Municipal Bond Funds
Mutual funds or ETFs that invest in diversified portfolios of municipal bonds, providing easier access and diversification for individual investors.
Factors to Consider Beyond Yield
While TEY is crucial for comparing bonds, other factors matter too:
- Credit Quality: Municipal bonds range from AAA (safest) to below investment grade. Higher yields often come with higher default risk.
- Duration/Maturity: Longer-term bonds typically offer higher yields but are more sensitive to interest rate changes.
- Liquidity: Some municipal bonds trade infrequently, making them harder to sell at fair prices.
- Call Provisions: Many municipal bonds can be called (redeemed early) by the issuer, which may affect your actual return.
- Alternative Minimum Tax (AMT): Some municipal bonds are subject to AMT, reducing their tax benefit for affected investors.
When Taxable Bonds Might Be Better
Tax-exempt bonds aren't always the best choice:
- Low tax brackets: If you're in the 10% or 12% bracket, the tax savings may not compensate for lower yields
- Tax-advantaged accounts: In IRAs or 401(k)s, tax-exempt status provides no additional benefit
- Corporate bond spreads: When corporate bonds offer significantly higher yields, they may still provide better after-tax returns
- Diversification: Over-concentrating in municipal bonds may increase portfolio risk
How to Use This Calculator
- Enter the yield of the tax-free municipal bond you're considering
- Input your federal marginal tax rate (check your tax bracket)
- Add your state tax rate if the municipal bond is exempt from state taxes
- Optionally, enter an investment amount to see actual dollar comparisons
- Click "Calculate Equivalent Yield" to see results
The calculator will show you the minimum yield a taxable bond must offer to match the municipal bond's after-tax return. Use the sensitivity table to see how different tax rates affect the comparison.
Frequently Asked Questions
Can taxable equivalent yield be negative?
The TEY formula can only produce negative results if the bond yield itself is negative (since tax rates cannot exceed 100%). In practice, negative-yielding bonds are rare in the U.S.
Does TEY account for capital gains taxes?
No, TEY only compares interest income. If you sell bonds before maturity at a gain, capital gains taxes apply to both municipal and taxable bonds (though municipal bond capital gains are still taxable).

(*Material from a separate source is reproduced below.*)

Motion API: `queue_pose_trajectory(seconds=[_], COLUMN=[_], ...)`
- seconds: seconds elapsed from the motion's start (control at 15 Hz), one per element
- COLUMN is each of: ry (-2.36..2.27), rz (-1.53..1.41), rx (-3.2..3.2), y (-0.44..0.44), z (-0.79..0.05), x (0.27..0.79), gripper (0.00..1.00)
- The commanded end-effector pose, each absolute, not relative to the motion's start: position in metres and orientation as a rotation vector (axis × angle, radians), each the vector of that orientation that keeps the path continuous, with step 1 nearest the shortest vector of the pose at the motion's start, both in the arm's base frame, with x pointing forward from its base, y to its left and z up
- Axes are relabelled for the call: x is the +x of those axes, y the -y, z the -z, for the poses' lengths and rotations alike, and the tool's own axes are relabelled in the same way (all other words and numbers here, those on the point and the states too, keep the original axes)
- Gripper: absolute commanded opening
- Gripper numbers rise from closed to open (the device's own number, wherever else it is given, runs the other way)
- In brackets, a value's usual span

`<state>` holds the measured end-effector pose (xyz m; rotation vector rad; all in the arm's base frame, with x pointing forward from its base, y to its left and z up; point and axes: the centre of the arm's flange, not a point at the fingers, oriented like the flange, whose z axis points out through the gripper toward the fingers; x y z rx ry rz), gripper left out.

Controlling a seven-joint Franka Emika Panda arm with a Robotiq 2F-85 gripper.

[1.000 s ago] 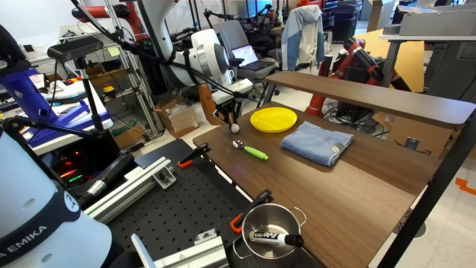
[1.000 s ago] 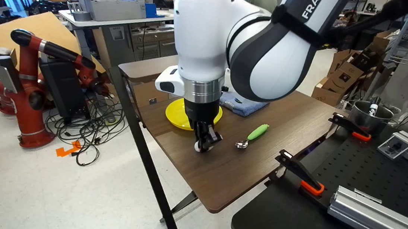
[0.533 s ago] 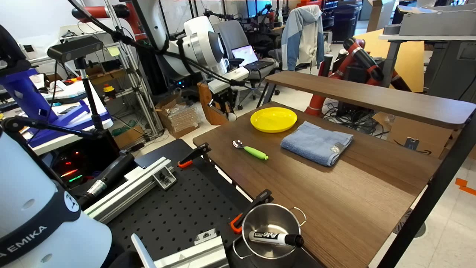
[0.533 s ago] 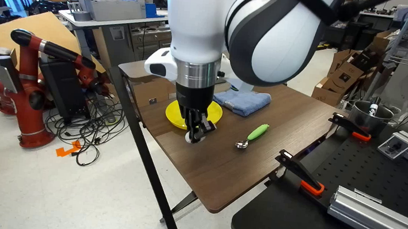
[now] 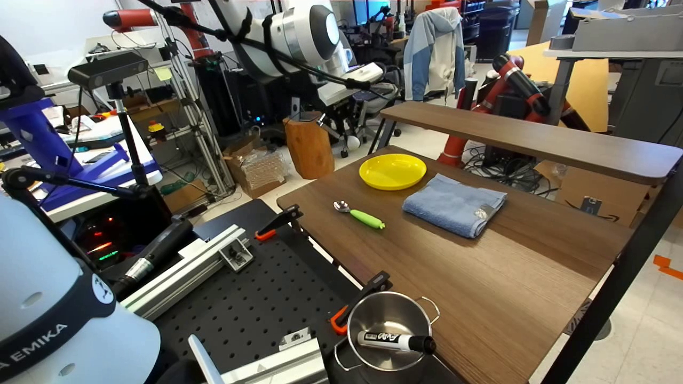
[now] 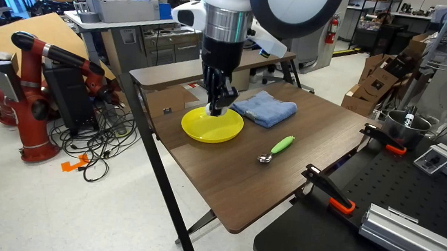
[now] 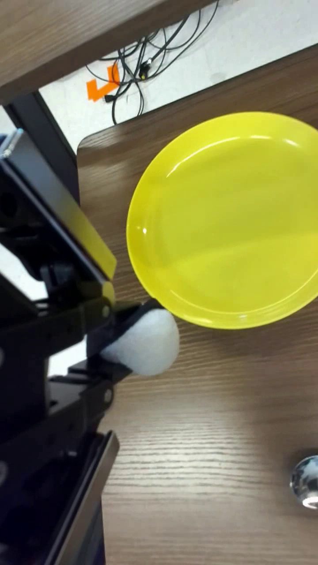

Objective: Place the white plush toy on the yellow plate

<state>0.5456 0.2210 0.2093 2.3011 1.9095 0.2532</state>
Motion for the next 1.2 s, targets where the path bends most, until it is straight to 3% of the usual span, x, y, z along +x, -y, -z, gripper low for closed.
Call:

Are all municipal bonds tax-free?
Most municipal bond interest is exempt from federal taxes, but some "private activity bonds" may be subject to the Alternative Minimum Tax. Always verify the tax status before investing.
Should I consider municipal bonds in my IRA?
Generally, no. IRAs already provide tax advantages, so holding tax-exempt bonds in them wastes the tax-free benefit. Use tax-advantaged accounts for taxable bonds instead.